= Bram (wolf) =

Wolf living in the Netherlands (c. 2022–2025)

Bram, officially designated GW3237m, was a wolf living in the Netherlands, from c. 2022 to 2025. Unusually unafraid of dogs and humans, he was involved in several incidents between 2024 and 2025. This ultimately led to his killing being approved, a rare decision that came amid wider debate about the place of wolves in the Netherlands.

==Incidents==
In 2024, Bram was involved in multiple incidents with dogs and children. This led the province of Utrecht to grant a permit to capture, sedate and put a transmitter on him, so that he could be negatively conditioned with a paintball gun. However, the decision was contested in court by environmental activists and subsequently stricken down.

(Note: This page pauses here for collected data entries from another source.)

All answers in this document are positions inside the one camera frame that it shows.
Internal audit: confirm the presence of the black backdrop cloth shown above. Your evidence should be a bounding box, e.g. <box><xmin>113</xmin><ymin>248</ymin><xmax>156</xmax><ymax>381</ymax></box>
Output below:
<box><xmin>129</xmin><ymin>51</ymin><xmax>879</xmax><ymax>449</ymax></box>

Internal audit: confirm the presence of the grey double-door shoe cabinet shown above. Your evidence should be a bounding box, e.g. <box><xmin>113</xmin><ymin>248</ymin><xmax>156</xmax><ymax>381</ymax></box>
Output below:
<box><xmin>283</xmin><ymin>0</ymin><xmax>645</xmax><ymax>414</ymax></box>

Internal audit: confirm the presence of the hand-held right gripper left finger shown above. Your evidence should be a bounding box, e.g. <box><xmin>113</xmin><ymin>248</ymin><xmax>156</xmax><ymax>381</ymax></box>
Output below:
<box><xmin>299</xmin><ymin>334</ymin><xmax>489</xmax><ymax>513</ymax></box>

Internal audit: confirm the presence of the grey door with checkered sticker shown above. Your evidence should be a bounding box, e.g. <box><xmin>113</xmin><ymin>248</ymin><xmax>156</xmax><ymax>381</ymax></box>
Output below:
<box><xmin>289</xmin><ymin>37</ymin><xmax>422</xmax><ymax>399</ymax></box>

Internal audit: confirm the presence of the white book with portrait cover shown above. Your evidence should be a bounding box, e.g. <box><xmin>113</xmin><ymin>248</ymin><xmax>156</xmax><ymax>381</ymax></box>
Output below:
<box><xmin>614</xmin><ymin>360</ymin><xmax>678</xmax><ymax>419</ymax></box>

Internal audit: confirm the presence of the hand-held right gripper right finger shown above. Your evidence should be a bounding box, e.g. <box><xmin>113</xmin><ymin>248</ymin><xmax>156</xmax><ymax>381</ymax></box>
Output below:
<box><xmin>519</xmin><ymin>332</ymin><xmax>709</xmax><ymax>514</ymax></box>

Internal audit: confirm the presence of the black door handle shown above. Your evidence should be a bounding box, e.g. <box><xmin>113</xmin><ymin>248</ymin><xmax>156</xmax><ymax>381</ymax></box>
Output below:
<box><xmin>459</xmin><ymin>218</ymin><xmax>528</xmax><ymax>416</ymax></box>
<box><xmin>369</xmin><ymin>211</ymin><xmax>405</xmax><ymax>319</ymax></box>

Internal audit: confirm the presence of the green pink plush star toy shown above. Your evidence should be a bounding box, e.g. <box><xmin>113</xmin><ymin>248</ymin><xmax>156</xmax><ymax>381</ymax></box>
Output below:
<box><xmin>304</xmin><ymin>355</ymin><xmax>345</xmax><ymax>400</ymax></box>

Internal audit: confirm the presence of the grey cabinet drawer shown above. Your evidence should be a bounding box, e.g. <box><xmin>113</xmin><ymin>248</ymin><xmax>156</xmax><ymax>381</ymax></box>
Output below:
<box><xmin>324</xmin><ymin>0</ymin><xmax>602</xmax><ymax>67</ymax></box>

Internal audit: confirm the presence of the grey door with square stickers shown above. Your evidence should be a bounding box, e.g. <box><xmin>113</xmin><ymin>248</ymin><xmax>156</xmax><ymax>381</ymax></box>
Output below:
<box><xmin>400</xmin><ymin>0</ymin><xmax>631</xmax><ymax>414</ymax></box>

On 19 March 2025, a hiker was bitten by an animal in the Den Treek-Henschoten estate, part of Leusden municipality in Utrecht Province. This led to a partial closure of the estate, pending confirmation through a DNA test that this was a wolf attack as suspected. Following this new attack, the Province of Utrecht this time requested a permit to shoot the wolf, deeming him a risk for public safety. The decision was upheld in court.

On 30 July 2025, a six-year-old playing near the Pyramid of Austerlitz was attacked by a wolf. The boy suffered bites and abrasions to his back and under his armpit, as described by his parents and on photos provided to the media. While wolf experts already suspected Bram was responsible, this was confirmed two weeks later following an emergency DNA analysis performed at Wageningen University. In the same announcement, the Province of Utrecht reiterated its advice to avoid the surrounding area.